The planting of native New Zealand trees on 2.3 hectares of local land is underway as is sponsorship of the Southern Seabird Solution Trust (SST). Eighteen albatross species are classified as vulnerable or endangered. As surface feeders, these seabirds often swallow baited longline hooks before they have time to sink. SST develops educational programs for commercial and recreational fishers in the southern hemisphere to encourage fishing practices that don’t harm seabirds.

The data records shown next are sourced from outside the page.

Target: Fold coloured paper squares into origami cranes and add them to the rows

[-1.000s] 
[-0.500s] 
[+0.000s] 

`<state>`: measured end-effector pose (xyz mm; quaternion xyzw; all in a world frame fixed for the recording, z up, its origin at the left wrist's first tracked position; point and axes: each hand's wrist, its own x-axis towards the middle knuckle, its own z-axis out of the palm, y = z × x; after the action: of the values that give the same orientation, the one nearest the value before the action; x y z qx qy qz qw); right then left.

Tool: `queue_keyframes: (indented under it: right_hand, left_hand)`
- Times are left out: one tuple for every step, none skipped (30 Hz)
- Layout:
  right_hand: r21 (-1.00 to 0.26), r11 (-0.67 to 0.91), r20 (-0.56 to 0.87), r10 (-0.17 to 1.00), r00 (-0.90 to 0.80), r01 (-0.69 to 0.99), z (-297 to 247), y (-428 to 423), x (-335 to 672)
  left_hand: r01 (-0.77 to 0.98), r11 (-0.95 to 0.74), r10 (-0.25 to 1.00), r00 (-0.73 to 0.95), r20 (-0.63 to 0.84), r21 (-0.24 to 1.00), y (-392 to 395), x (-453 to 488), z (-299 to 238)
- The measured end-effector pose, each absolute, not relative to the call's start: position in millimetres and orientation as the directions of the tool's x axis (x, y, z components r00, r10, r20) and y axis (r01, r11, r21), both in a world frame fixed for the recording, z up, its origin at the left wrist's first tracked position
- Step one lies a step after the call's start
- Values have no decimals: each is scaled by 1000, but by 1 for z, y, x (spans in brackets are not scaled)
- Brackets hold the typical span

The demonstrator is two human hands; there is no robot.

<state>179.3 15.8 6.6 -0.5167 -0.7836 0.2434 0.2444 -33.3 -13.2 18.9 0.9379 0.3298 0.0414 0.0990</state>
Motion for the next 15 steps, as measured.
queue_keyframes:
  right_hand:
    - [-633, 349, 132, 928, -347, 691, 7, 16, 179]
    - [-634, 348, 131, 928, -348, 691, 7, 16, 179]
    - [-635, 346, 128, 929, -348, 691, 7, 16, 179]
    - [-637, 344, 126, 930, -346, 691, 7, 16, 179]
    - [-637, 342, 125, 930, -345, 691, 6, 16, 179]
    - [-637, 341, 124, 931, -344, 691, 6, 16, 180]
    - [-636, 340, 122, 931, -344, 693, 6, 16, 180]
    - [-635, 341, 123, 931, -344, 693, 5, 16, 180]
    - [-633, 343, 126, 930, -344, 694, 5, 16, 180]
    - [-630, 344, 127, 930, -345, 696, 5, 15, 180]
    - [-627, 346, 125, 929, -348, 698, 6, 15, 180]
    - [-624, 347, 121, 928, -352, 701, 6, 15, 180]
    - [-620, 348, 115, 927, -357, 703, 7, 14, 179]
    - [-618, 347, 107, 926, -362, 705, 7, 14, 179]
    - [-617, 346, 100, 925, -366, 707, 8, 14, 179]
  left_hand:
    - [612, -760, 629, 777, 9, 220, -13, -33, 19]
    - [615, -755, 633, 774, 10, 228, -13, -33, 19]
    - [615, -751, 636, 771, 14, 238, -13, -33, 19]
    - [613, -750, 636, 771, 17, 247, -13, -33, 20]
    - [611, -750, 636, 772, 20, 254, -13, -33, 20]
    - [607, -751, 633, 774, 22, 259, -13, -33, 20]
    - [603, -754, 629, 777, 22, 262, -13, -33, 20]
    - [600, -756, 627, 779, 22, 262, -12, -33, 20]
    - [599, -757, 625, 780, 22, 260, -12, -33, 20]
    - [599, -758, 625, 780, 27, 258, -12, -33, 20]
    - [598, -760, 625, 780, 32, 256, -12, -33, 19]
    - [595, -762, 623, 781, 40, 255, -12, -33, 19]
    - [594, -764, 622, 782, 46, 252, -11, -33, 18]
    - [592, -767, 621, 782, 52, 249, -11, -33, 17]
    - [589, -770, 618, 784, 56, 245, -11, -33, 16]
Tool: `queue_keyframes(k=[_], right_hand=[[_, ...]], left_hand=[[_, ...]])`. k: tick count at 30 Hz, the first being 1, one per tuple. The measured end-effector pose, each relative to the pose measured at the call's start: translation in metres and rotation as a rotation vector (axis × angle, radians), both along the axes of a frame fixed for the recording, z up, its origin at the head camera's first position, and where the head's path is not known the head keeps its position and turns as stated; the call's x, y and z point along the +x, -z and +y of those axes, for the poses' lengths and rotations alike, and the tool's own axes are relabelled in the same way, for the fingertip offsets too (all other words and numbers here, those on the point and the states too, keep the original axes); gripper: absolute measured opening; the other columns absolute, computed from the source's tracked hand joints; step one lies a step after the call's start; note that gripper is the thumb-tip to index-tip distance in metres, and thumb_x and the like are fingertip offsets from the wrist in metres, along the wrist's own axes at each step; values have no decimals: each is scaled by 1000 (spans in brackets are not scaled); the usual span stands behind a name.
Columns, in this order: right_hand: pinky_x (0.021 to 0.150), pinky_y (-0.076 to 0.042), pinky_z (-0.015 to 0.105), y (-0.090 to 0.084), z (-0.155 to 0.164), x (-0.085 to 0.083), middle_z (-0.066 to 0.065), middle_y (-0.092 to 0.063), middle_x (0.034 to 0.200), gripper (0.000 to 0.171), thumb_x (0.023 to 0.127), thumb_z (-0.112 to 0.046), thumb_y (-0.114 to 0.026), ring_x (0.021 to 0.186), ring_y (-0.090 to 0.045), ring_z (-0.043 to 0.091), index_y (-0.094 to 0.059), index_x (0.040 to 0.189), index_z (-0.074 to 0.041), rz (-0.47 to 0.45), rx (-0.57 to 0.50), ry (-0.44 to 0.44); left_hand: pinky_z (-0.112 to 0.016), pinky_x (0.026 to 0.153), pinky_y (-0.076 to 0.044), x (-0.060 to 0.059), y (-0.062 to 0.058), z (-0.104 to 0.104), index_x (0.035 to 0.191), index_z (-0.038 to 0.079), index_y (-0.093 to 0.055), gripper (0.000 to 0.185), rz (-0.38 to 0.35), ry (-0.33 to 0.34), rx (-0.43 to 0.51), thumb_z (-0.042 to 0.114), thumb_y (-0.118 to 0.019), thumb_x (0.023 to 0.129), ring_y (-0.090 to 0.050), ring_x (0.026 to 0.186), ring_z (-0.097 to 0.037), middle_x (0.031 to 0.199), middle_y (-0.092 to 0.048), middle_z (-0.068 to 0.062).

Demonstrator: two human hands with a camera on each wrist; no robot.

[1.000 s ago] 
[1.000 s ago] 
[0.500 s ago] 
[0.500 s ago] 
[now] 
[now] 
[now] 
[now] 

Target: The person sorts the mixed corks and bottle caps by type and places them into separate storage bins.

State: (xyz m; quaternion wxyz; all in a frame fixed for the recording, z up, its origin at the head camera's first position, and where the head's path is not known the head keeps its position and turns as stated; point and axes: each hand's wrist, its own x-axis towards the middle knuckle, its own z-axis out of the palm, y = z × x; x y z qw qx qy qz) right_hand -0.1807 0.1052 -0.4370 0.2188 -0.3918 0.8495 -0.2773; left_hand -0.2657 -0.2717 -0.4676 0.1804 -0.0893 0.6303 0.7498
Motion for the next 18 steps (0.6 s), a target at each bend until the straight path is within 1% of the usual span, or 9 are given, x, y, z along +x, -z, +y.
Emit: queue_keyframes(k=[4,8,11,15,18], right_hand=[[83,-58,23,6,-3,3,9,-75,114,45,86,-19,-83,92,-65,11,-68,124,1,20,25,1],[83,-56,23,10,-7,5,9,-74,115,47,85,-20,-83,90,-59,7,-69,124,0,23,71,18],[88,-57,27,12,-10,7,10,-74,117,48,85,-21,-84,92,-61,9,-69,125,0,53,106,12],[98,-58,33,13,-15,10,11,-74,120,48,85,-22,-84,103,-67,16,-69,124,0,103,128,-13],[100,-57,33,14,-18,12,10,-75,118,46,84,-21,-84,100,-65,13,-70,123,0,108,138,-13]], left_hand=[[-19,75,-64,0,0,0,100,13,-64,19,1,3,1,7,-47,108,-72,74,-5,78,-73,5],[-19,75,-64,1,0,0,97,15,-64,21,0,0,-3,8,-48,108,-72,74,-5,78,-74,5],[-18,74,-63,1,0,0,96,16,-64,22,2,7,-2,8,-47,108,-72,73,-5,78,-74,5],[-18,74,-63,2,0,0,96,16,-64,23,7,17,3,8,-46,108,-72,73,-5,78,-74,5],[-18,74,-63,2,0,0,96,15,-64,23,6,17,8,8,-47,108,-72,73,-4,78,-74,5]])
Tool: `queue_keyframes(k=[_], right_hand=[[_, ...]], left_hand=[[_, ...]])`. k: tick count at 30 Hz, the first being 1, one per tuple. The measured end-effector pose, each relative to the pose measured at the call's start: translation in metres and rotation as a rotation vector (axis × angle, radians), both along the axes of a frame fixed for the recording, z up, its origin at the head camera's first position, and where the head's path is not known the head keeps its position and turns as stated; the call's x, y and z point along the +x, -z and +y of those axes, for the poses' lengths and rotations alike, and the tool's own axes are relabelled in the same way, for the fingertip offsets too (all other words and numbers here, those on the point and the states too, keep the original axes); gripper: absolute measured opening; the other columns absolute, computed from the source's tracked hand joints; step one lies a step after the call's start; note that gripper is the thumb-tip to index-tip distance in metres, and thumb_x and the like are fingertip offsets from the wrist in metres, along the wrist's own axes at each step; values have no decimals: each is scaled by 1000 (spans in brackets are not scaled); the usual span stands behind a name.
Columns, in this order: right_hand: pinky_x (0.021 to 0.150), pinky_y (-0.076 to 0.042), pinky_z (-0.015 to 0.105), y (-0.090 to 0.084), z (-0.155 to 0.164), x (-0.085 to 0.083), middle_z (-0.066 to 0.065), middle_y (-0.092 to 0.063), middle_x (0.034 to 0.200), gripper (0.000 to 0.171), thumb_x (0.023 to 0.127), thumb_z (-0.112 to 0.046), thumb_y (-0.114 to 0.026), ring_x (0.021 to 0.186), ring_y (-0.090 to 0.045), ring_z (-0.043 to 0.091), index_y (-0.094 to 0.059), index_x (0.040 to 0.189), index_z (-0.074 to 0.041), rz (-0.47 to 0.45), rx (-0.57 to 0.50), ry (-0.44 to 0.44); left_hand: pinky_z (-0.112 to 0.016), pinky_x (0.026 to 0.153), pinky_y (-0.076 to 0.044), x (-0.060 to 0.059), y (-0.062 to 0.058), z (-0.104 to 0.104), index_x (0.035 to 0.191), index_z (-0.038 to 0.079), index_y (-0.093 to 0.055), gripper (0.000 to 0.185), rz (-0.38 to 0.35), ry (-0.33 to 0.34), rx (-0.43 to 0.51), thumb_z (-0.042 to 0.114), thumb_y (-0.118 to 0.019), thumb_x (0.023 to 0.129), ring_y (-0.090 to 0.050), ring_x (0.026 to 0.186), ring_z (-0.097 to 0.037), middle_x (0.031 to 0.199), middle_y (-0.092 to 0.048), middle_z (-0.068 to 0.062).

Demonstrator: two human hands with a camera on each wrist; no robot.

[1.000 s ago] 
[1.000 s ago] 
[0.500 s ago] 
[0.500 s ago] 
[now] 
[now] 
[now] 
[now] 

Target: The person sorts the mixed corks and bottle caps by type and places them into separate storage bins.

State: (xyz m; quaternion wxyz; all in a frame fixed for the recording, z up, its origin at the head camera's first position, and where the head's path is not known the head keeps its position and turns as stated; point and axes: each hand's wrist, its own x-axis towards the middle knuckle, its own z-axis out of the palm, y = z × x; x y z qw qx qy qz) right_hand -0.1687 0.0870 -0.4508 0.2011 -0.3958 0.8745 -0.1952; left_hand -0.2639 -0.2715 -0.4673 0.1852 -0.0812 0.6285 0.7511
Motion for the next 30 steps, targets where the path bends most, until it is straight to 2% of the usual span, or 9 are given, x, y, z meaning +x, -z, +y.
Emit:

In an attempt to reduce the environmental impact of tourism in Kaikoura, local non-profit organisation, Innovative Waste Kaikoura (IWK) has set up the Trees for Travellers (T4T) project. It’s essentially a carbon offset scheme through which tourists can purchase an indigenous New Zealand tree to be planted in a local heritage reserve. T4T provides email confirmation of the planting date for each tree and a ‘Find your tree’ feature on its website, using Google Earth mapping. For more info, see www.treesfortravellers.co.nz

Fact File
Getting there:

Fly to Christchurch and travel 2.5 hours north to Kaikoura by hire car, bus or train. The road and train line hug the coast, providing spectacular scenery. Alternatively, fly to Wellington, catch the interisland ferry to Picton and drive 2 hours south to Kaikoura.

When to go:

The summer months (September to March) offer warmer air and water temperatures for water-based activities. However, dolphin, albatross and whale watching tours are available throughout the year.

Where to stay:

Choose from camping grounds, hostels, B&Bs, farmstays and self-contained apartments. Visit www.kaikoura.co.nz/main/accommodation


Australians don’t require visas for NZ. No vaccinations required.

Carbon offset:

According to Carbon Planet, return flights from Sydney to Christchurch create about 0.9 tonnes of carbon dioxide equivalent, which costs $22.50 to offset. Return flights to Wellington create double the carbon emissions, costing $45 to offset.